Tuesday, June 8, 2010

Builders Whorehouse – One screw is all it takes…


Ever since I was just a wee little dungaree wearing poof I used to watch my father telling the staff how to fix things around the house. What the point of DIY was when you weren’t ACTUALLY doing it yourself is still beyond me, but what I am getting at is that I’ve always wanted to be handy and manly even though I would more willingly help my mother choose which pearls to wear with which mink.


While other boys were out in the woods behind our sprawling estate, blowing up frogs and playing gookie-on-the-cookie, I was in my room imagining obscure ways of mixing paint colours and fabric choices (and picturing the other boys playing gookie-on-the-cookie). Alas, the closest I ever came to actually conducting this kind of skirmish was to, like my father, arrange some staff to move furniture around my apartment and help hang paintings and fix toilets.


This all being said, I pulled myself toward myself one fine Saturday morning and decided to head out to the local Builders Warehouse in the quest to reconnect with my long lost butch inner self. This was going to be a day that involved a wide variety of other activities, some of which are more inclined to be suitable to my delicate nature. These included: visiting the garden center, going out for dinner with two gay couples, schlepping faggoty antiques around town, attending a showing of Iron Man 2, impressing my bitchy friends, and attempting to take a new route to my house without getting lost.


My arrival at Builders Whorehouse, I mean Warehouse was trumpeted by refusing to pay a car guard who asked for a tip upfront or purchase a Boerewors roll at the door. As I stepped through the door I could only stop in my steps, open mouthed and awestruck by this mammoth of a man-store. He was as unflappably balanced as Ginger Rogers in Crocs, as compartmentally voluminous as Leigh Bowery’s fake uterus, more technologically sophisticated than the Michaelhouse second grader, throatier than Linda Lovelace after a bottle of expectorant, and featured staff with evasive moves superior to those of a ANC government official. My visit was also quicker than sex with an over eager teenager, a trait that sadly earned me a license not to speak of the store experience in its entirety.
I recieved more strange looks than a drag queen in a catholic church so I chalked up this drawing-of-unnecessary-attention to my jersey’s colour—a hue that looks not unlike the orgasmic output of the male members of Smurf village.
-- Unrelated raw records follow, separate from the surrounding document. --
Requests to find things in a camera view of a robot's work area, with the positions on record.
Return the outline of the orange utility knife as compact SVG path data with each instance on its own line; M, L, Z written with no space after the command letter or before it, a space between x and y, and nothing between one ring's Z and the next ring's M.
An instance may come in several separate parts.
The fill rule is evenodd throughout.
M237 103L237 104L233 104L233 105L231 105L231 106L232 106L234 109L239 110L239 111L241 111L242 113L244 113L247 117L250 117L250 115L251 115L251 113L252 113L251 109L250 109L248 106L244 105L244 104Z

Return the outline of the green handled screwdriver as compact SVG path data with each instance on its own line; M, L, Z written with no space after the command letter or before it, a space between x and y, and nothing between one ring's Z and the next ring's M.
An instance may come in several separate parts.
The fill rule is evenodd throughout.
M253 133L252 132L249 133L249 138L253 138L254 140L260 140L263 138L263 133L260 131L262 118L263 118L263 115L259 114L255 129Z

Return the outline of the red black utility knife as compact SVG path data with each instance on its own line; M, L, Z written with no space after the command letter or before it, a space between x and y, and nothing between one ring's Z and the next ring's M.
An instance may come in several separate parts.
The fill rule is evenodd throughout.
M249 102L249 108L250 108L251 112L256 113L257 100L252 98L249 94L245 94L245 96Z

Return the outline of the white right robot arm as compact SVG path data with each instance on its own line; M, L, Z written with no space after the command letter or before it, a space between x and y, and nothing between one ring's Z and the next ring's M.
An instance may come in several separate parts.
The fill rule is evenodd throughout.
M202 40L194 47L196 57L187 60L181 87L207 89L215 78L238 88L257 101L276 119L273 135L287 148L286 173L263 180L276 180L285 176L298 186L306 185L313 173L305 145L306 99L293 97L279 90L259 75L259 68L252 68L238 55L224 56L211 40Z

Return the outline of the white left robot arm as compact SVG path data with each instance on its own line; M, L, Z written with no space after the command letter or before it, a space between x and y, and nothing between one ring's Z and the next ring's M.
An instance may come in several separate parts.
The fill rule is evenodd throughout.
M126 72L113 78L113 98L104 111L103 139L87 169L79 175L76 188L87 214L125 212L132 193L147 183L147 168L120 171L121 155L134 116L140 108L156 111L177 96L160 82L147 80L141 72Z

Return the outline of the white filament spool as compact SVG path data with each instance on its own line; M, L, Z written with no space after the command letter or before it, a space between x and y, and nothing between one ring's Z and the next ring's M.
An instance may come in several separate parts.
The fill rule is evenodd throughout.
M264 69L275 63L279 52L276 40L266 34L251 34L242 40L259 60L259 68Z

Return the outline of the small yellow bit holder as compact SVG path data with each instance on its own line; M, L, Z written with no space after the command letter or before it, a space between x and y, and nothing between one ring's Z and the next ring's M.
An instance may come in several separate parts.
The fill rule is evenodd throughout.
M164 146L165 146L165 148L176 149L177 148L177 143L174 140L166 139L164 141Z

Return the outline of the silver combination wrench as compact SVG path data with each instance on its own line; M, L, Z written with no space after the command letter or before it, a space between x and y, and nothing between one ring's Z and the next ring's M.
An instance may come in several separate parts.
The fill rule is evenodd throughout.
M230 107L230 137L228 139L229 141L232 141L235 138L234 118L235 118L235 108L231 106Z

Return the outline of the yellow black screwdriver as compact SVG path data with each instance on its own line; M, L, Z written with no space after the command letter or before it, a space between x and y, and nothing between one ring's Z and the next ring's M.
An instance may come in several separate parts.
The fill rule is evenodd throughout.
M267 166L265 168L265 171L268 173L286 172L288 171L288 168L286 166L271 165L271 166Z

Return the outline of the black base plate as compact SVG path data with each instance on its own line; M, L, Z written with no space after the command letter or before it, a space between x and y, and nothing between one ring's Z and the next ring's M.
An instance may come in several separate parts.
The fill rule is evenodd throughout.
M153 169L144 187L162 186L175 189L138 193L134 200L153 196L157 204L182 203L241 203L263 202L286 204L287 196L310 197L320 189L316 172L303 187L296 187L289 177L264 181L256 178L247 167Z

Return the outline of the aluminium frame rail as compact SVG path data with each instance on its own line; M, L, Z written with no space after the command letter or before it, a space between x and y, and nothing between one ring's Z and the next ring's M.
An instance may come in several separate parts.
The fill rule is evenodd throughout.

All of this aside, I must recommend builders whorehouse to ANYONE who is husband shopping. It is DILF (Dad I’d like to F&^@) heaven!! I have never before seen so many beautiful strappingly straight men under one roof handling power tools and many other phallic looking equipment since I stumbled into a Lesbian Bar accidentally one drunken and debaucherous evening. (Soon after finding out they weren’t men).


So after 30 min of roaming around looking more overwhelmed than a housewife at her first Prada sale armed with her husband’s platinum card I was eventually helped by a man that looked as if, due to complications, while being born, arising from a dimensional mismatch between his head and his mother’s woman parts had a ridiculously tiny head on a Trojan horse’s muscular body.


I was reduced to spluttering and going the colour of purple that can only be accurately described as “Battered Wife”. After about a minute of being ridiculously in love I asked him where I could locate a G Spot (The intended object of desire however being a G Clamp). At this stage I was about to soil my Calvin Kleins and NEVER RETURN to this place where I had made a complete tonsil of myself. And if this didn’t cap the entire trip of hilarity, I was nearly accosted a foam-capped, mulleted, red-faced, Redneck stereotype, whom I accidentally cut off in a parking lot (“You asshole!”) Neither incidents I would like to clarify resulted in a court summons.

So in conclusion, depending on what colour you are wearing, your experience at Builders Warehouse may vary.